Visionär. Der Weg war für Martin Luther King nun vorgezeichnet: immer mehr engagierte er sich für die Belange seiner schwarzen Mitbürger, mit den entsprechenden amtlichen (Verhaftungen, Gefängnisaufenthalte) und „privaten" (Brandstiftungen, Bombenattentate, tätliche Angriffe) Reaktionen seitens derer, die keinesfalls Privilegien der weißen Bevölkerung aufgeben wollten. 1960 wechselte King dann seine Stelle, um sich mit seinem Vater eine Pastorenstelle in Atlanta zu teilen. Nun fand er noch mehr Zeit für seine „eigentliche Lebensaufgabe". Auch hier geriet er immer wieder mit der Justiz zusammen, die kaum eine Gelegenheit ausließ, den schwarzen Bürgerrechtler zu schikanieren. Just zu dieser Zeit trat jedoch mit John F. Kennedy jemand in das öffentliche Leben der USA, der seine schützende Hand über ihn hielt. King selbst sorgte durch seine gewaltlosen Aktionen dafür, dass seine Bewegung immer weiter wuchs und zunehmend internationales Interesse erfuhr.
„We shall overcome" wurde in diesen Jahren zur Hymne der schwarzen Bürgerrechtsbewegung und strahlte etwas von dem neuen Selbstbewusstsein der Schwarzen und ihrer unbändigen Hoffnung auf gerechte Lebensbedingungen aus.
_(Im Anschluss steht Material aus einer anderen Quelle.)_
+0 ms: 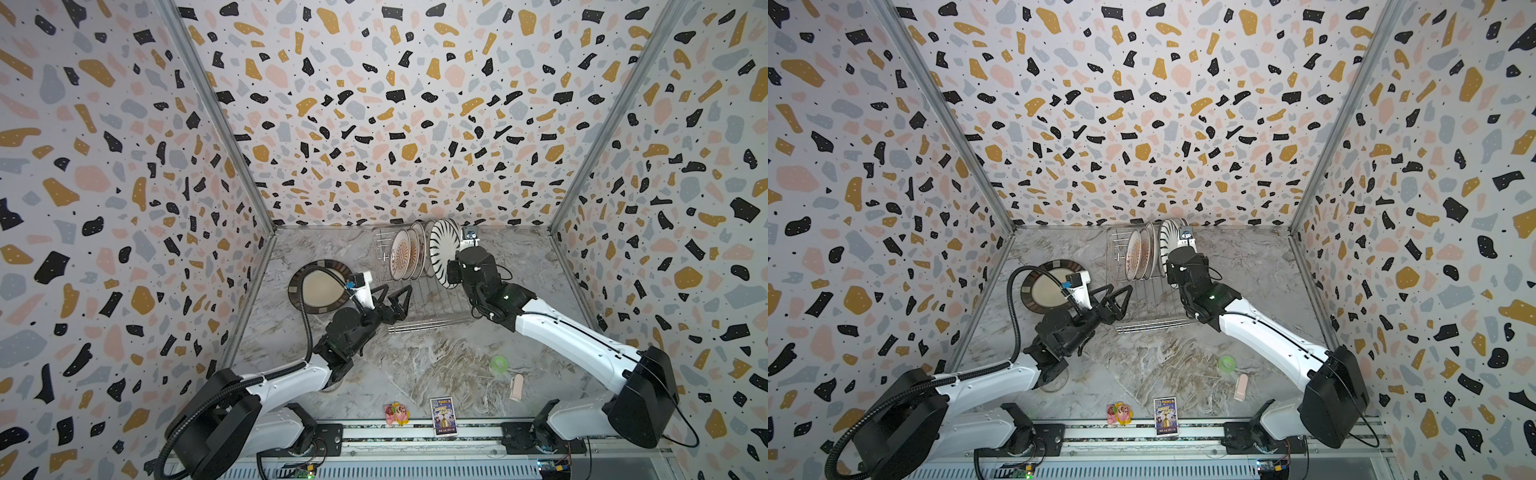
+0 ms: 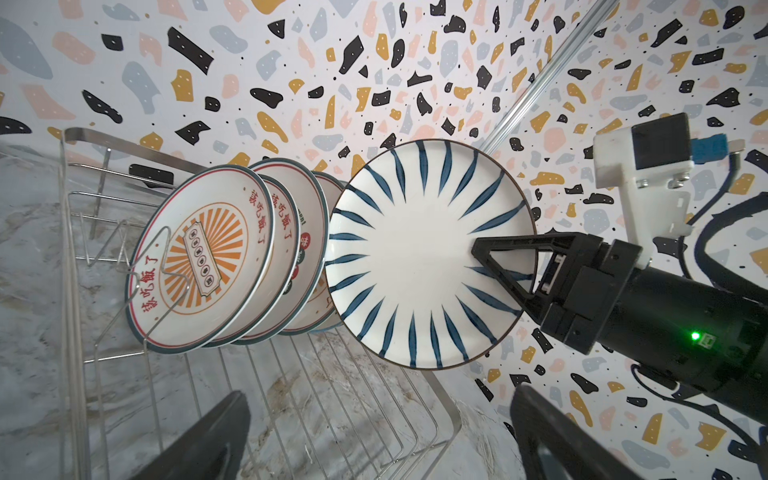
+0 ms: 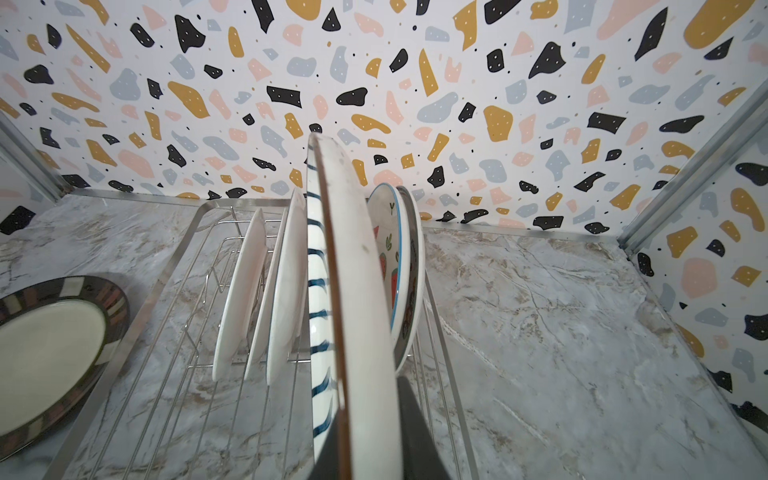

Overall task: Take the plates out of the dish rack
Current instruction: 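Lift the blue-striped plate out of the rack with the right gripper, then carry the plate toward the left gripper while the left gripper reaches for its rim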

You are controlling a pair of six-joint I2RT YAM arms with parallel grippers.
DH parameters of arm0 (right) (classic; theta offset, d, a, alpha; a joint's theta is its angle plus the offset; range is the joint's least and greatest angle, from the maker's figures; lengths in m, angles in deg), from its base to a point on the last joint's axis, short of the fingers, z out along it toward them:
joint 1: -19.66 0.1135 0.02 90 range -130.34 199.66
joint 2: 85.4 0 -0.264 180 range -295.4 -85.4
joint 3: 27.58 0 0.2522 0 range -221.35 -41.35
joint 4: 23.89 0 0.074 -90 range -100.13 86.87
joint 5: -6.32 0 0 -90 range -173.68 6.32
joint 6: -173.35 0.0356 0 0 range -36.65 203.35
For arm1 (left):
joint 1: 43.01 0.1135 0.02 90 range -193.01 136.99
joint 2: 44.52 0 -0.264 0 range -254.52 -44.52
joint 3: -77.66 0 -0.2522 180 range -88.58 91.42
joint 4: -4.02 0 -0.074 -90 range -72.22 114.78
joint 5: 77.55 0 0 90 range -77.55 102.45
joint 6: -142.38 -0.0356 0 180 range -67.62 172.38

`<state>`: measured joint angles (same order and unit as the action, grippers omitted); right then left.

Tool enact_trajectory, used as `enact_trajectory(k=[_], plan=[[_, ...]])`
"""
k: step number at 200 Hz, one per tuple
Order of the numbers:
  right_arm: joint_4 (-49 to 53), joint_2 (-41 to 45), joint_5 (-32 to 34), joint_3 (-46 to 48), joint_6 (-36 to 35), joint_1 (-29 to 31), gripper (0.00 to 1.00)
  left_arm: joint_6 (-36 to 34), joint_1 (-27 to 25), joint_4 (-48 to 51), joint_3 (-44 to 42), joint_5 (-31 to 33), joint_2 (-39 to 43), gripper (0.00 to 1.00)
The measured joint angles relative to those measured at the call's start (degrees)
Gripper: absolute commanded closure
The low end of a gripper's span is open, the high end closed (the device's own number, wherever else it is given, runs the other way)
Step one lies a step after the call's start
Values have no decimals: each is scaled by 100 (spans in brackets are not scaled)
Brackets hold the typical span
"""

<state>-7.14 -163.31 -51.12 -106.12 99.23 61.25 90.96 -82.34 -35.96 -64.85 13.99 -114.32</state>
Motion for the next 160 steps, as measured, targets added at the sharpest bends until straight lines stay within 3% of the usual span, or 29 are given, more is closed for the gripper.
enact_trajectory(k=[54, 160], plan=[[37, 848, -881, 708, 249, -476, 93, -20, -72, 2, 0, -26, -24, 0], [-444, 1670, -3864, 2179, 1305, -1971, 93, -48, -92, 15, 85, -680, -280, 0]])
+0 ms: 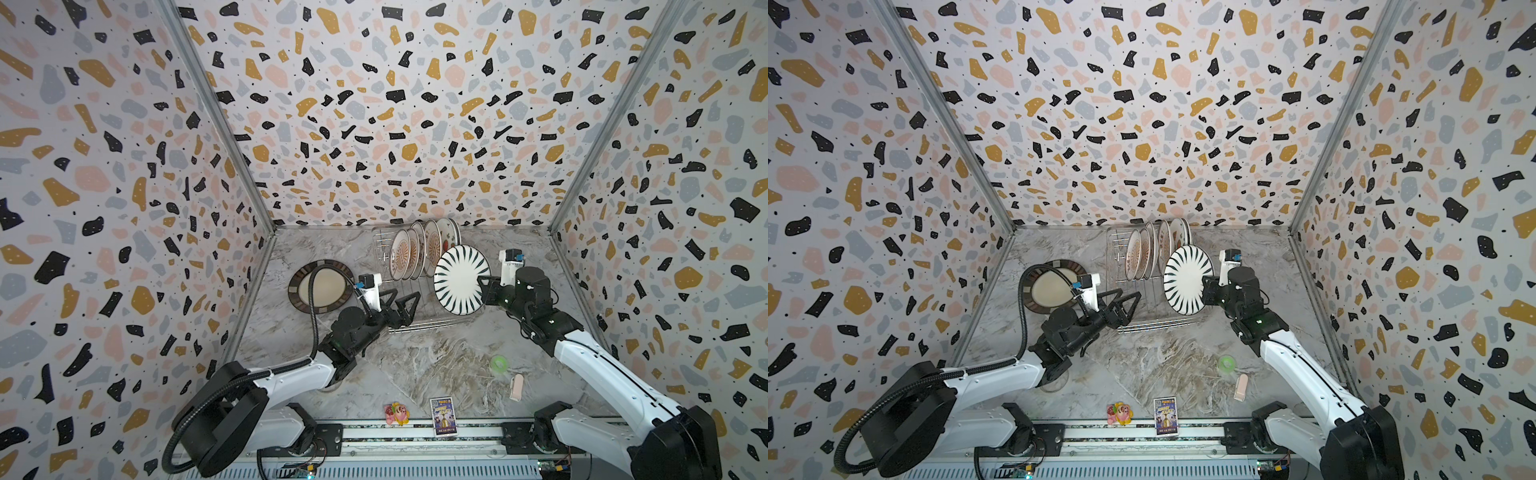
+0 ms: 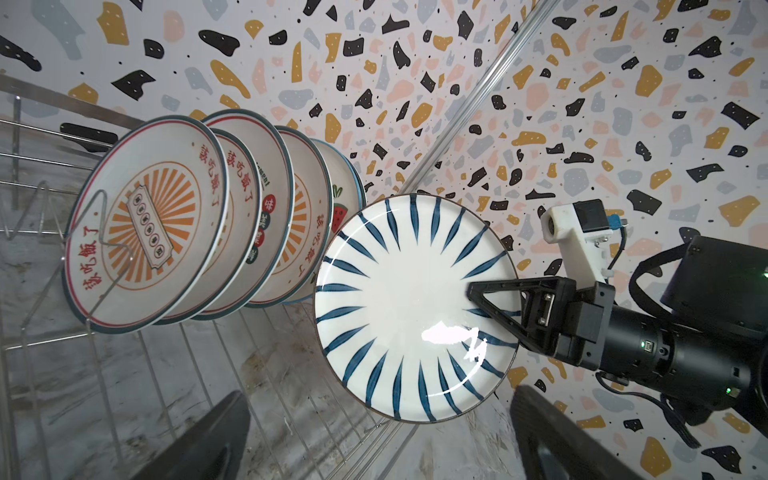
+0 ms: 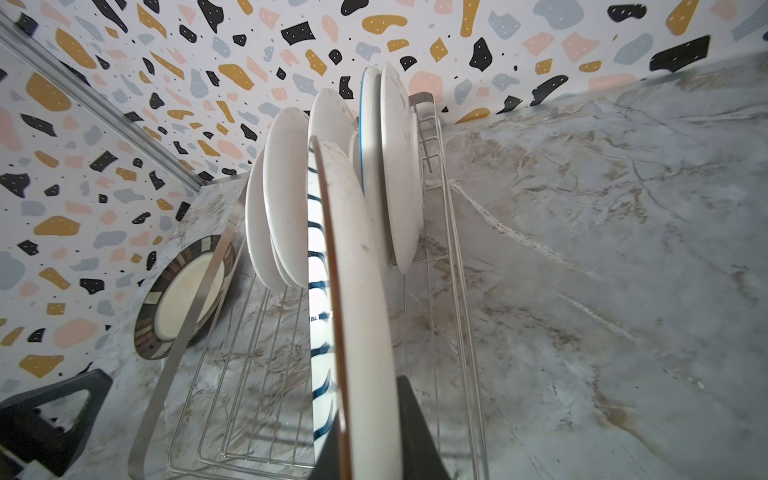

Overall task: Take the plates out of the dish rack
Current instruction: 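Carry the plate toward the left gripper while the left gripper reaches for its rim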

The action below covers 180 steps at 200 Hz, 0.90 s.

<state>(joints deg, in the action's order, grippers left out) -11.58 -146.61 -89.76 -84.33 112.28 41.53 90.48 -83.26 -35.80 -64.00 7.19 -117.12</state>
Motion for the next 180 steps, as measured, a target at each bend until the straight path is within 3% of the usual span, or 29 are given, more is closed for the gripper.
enact_trajectory(k=[82, 132, 160, 180], plan=[[-975, 35, -1727, 179, 673, -188, 93, 190, 446, -236, -2, -1080, -203, 0], [-1786, -291, -2645, 181, 1084, -188, 93, 651, 708, -946, -164, -1419, -245, 0], [-2297, -551, -3130, 234, 1360, -186, 93, 1025, 706, -1521, -164, -1510, -546, 7], [-2461, -634, -3318, 299, 1453, -175, 93, 1292, 708, -1878, -170, -1526, -798, 19]])
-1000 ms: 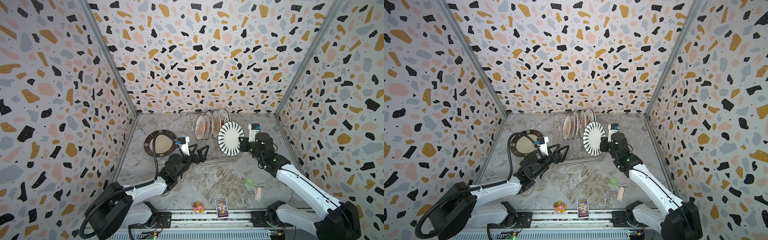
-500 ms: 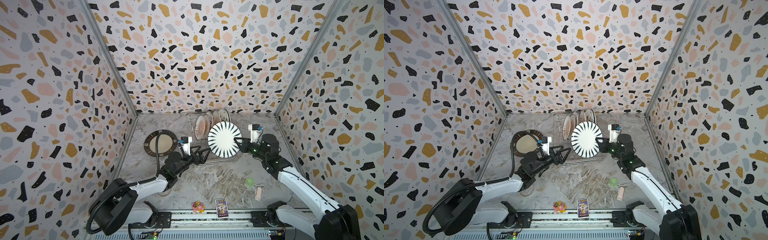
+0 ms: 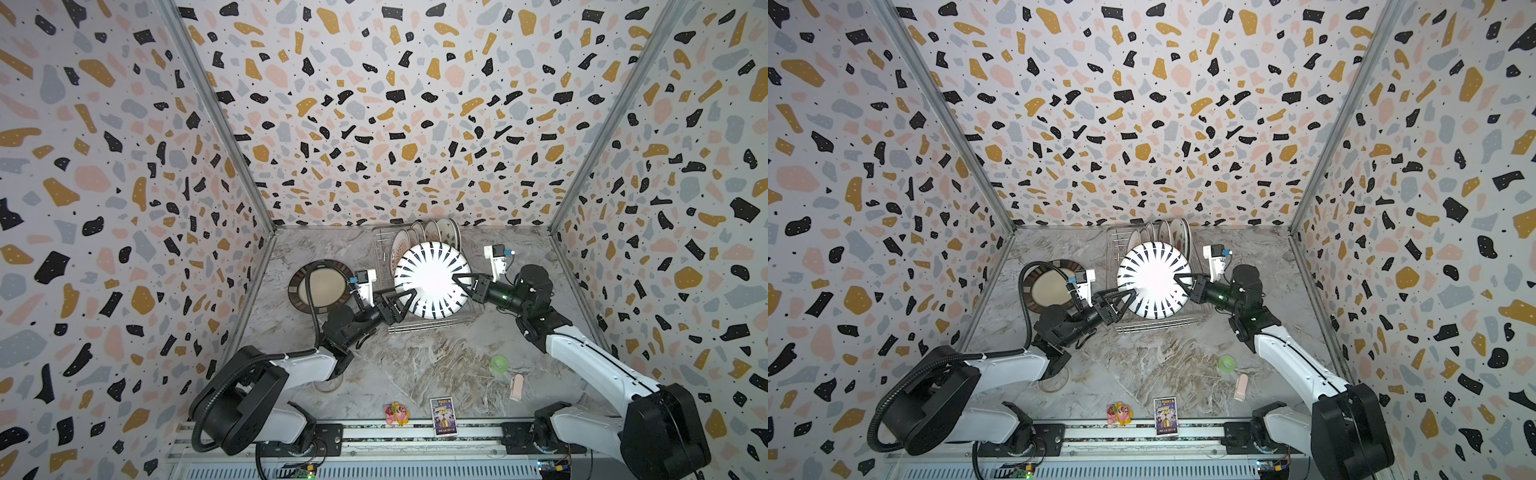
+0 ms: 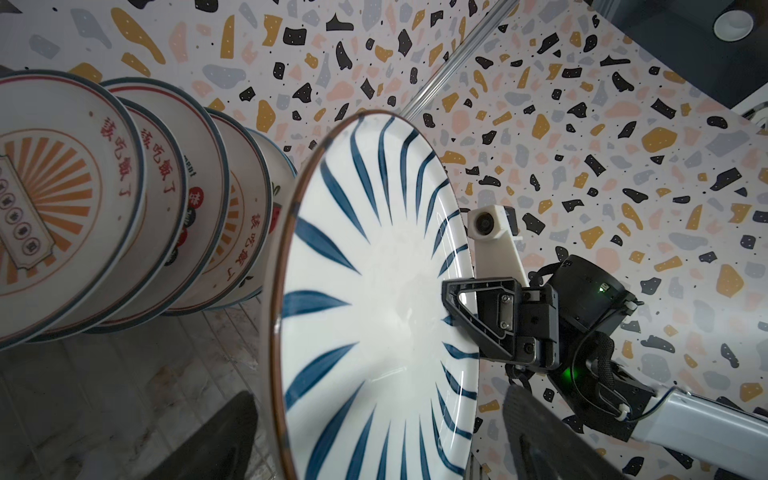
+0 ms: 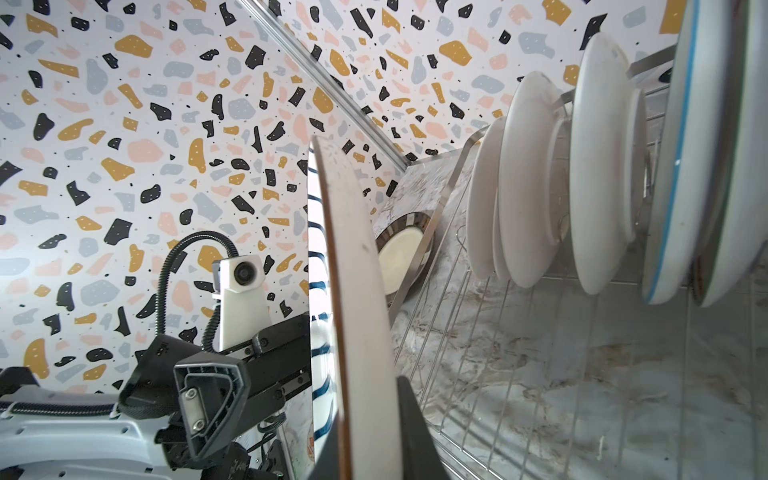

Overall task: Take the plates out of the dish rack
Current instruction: 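Carry the plate toward the left gripper while the left gripper reaches for its rim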

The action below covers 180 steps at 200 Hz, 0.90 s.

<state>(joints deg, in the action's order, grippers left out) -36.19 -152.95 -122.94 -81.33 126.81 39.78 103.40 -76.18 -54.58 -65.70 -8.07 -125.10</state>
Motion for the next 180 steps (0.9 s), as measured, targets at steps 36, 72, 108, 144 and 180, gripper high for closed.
enact_trajectory(k=[36, 72, 108, 144, 180], plan=[[-179, -66, -175, 74, 70, 2, 93, 474, -2, -522, -2, -48, -295, 41], [-407, -201, -341, 74, 166, 4, 93, 1049, 2, -1143, -57, -162, -595, 57], [-570, -249, -485, 74, 249, 11, 92, 1169, 2, -1099, -129, -90, -494, 81], [-750, -317, -568, 74, 260, 74, 89, 1141, -2, -739, -219, 48, -157, 85], [-997, -509, -584, 59, 284, 146, 88, 1158, -2, -389, -269, 254, 118, 93]])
Traum und Wirklichkeit. King war nicht nur ein gläubiger Christ, er war zugleich ein begnadeter Rhetoriker. Unzählige Reden hielt er in seinem Leben, die wohl berühmteste im August 1963 bei dem ebenso berühmten „Marsch auf Washington". 250.000 Menschen demonstrierten dort für ihre Bürgerrechte. Seine nahezu prophetischen Worte „Ich habe einen Traum" gingen um die Welt und faszinieren ihre Hörer bis heute. „I have a dream, that one day on the red hills of Georgia the sons of former slaves and the sons of former slaveowners will be able to sit down together at a table of brotherhood …" (Ich habe einen Traum, dass eines Tages auf den roten Hügeln von Georgia die Söhne ehemaliger Sklaven mit den Söhnen ehemaliger Sklavenhalter miteinander am Tisch der Brüderlichkeit sitzen können.) Die Anklänge an alttestamentliche Bilder sind kaum zu verkennen.
Doch die Zeiten wurden für die Bewegung Kings zunehmend schwieriger. Die Ermordung Kennedys beraubte sie ihres wichtigen Protektors. Auch die Verleihung des Friedensnobelpreises und die Aufhebung der Rassentrennung 1964 halfen ihnen nicht wirklich weiter. Der Vietnamkrieg, den King ablehnte, spaltete seine Bewegung in Befürworter und Gegner und schwächte so ihre Position. Zugleich machten seine Ablehnung des Krieges und sein zunehmend grundsätzliches Engagement gegen Armut und Gewalt ihm genügend Feinde im offiziellen Amerika.
Feindliche Stimmung. Als besonders mächtiger Gegner erwies sich in der Folge auch FBI-Chef Hoover. Das Aufkommen radikaler schwarzer Bewegungen, wie etwa die Black Panther Party, ließen die Situation mancherorts in Brutalität und Chaos enden. Provokateure vom FBI taten ein Übriges, um die Stimmung anzuheizen.
Am 4. April 1968 wurde King auf dem Balkon seines Motels in Memphis / Tennessee erschossen. Bis heute, nach Geständnis, Widerruf, Verurteilung und mittlerweile Tod von James Ray, halten sich hartnäckig Gerüchte, dass er einer Verschwörung und nicht diesem Einzeltäter zum Opfer fiel.
Nicht, durch wen, sondern wofür er starb, ist entscheidend: Er starb für ein Leben in Frieden und Gerechtigkeit, unabhängig von Hautfarbe und sozialer Stellung, weil alle Menschen Ebenbilder des einen Gottes sind.